L'Ontario a une longueur d'avance sur le Québec et a établi des balises claires pour encadrer le port de symboles religieux dans ses tribunaux. La Cour supérieure a même un règlement spécifique qui interdit le port du couvre-chef dans les salles d'audience, «sauf pour ceux qui le portent pour des raisons religieuses.»

Les tribunaux ontariens sont forcés de s'adapter parce que le visage de la profession juridique est en plein changement. Le Barreau du Haut-Canada estime que la diversité grimpe en flèche dans les cabinets d'avocats. En 2001, à peine 10 % se considéraient comme une minorité visible. En 2013, c'est 57 %.

«Quand j'ai obtenu mon diplôme en droit, dit Nafisah Chowdhury, j'étais la seule à porter le hijab. Maintenant, on voit plus d'étudiantes, d'avocates et même du personnel de la cour qui le portent.»

La jurisprudence

1998 - Cour d'appel de l'Ontario

Cas : Le juge demande à un membre du public de quitter sa salle d'audience parce qu'il porte un bonnet de prière musulman.

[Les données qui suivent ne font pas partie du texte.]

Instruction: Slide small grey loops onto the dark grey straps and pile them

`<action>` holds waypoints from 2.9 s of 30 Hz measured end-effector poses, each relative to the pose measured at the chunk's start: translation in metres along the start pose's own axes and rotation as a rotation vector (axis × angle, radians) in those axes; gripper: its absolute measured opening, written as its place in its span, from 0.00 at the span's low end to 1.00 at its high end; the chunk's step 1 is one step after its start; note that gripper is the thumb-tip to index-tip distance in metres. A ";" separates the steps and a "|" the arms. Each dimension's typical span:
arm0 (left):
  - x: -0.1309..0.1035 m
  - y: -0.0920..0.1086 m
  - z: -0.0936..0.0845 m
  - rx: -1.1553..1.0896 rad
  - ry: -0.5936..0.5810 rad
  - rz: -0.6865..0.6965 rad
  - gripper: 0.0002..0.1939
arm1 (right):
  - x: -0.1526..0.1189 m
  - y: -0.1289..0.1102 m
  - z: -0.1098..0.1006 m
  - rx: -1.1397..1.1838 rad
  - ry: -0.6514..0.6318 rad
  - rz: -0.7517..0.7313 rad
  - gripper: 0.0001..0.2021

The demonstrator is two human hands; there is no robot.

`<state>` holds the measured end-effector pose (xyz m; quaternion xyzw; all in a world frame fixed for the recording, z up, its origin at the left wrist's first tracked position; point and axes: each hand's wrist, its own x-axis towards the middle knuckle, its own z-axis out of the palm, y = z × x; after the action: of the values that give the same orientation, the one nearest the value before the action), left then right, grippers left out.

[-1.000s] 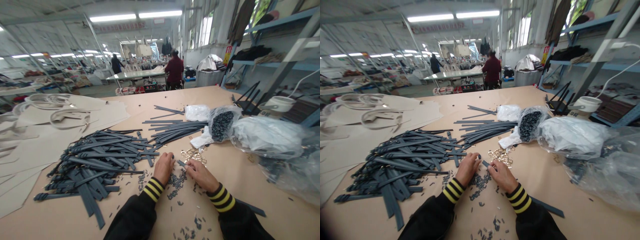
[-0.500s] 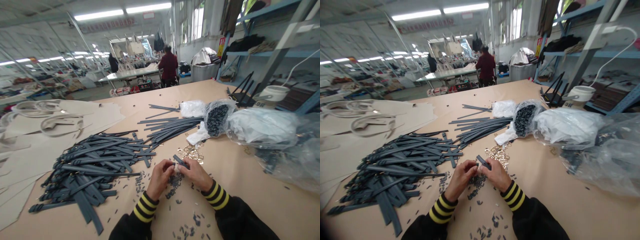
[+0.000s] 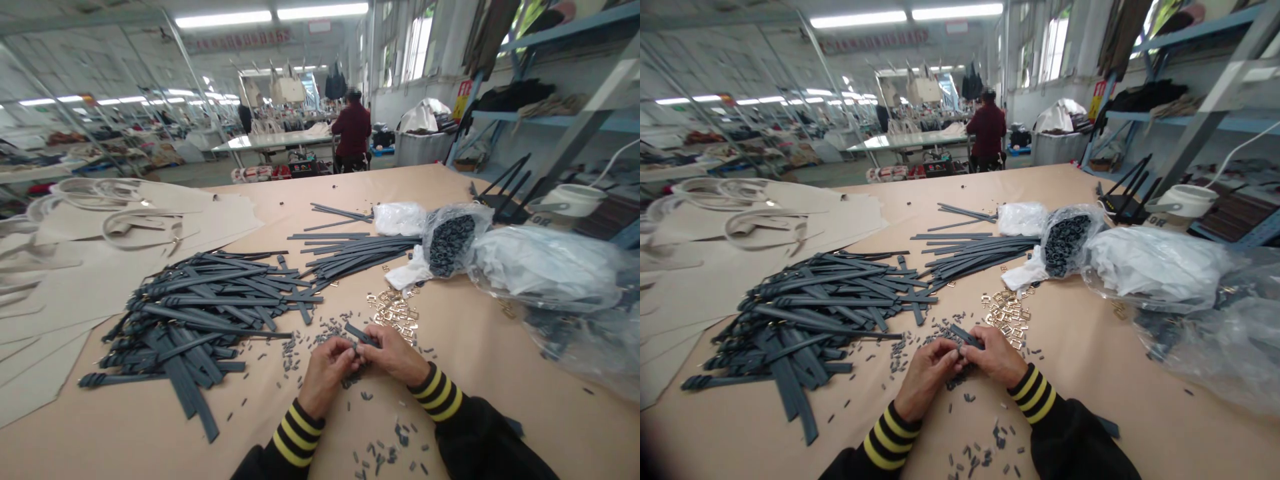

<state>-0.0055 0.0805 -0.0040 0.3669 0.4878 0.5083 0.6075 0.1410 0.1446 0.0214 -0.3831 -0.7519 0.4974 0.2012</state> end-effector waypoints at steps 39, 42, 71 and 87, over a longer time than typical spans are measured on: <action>-0.005 0.001 0.005 -0.019 0.177 -0.029 0.13 | -0.011 -0.005 0.007 -0.381 -0.045 -0.066 0.12; -0.004 -0.002 0.004 -0.042 0.173 -0.015 0.13 | -0.011 -0.006 0.012 -0.324 -0.003 -0.025 0.08; 0.123 0.034 0.036 1.153 -0.098 0.380 0.06 | -0.006 0.000 -0.050 -0.188 0.518 0.088 0.06; 0.046 0.044 0.016 0.458 -0.108 0.119 0.11 | -0.004 -0.009 -0.030 -0.015 0.240 0.067 0.16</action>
<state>-0.0012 0.1361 0.0317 0.5499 0.5347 0.3991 0.5024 0.1606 0.1570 0.0426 -0.4662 -0.7131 0.4486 0.2701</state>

Il évoque des raisons de décorum (comme la juge Marengo l'a fait à Montréal).

Décision : «Le juge Whealy a erré en droit» dans sa décision d'exclure cette personne. «Le port du couvre-chef religieux doit être permis tant que ça ne compromet pas l'intégrité, le respect et l'ordre de la Cour, et qu'il n'empêche pas l'administration de la justice.»

2012 - Cour suprême du Canada

Cas : Une présumée victime d'agression sexuelle souhaite témoigner en portant son niqab (un voile qui cache tout le visage sauf les yeux).

Décision : «Il faut trouver un équilibre entre la conviction religieuse de la témoin et le droit de l'accusé à un procès équitable.» «Une réponse séculaire qui demande à un témoin de laisser sa religion à la porte d'entrée du tribunal est inconsistante» avec la Charte canadienne des droits et libertés.

Une progression lente

Mais la situation en Ontario était différente il y a 20 ans, se souvient le député ontarien Jagmeet Singh, qui est aussi un avocat criminaliste. «Comme étudiant en droit portant le turban et le kirpan (lame cérémoniale), je n'avais pas accès aux salles d'audience.» Mais quand il est devenu avocat, le rapport de force a changé.

«Quand je me suis présenté en cour de Brampton pour mon premier cas, la sécurité a refusé de me laisser passer. Donc, j'ai parlé au chef de la sécurité, et on s'est entendus. Tout le monde a été mis au courant que je porte ces symboles religieux et que ce n'est pas un danger.»

«Si l'accès à la justice est refusé pour des motifs religieux, ça attaque les fondements mêmes de la démocratie.»

— Jagmeet Singh, député et avocat

Jagmeet Singh s'explique mal la décision de la juge montréalaise. «Dans certaines cultures, c'est respectueux d'enlever son chapeau, dit-il. Mais pour d'autres cultures, c'est un signe de respect que de garder son couvre-chef.»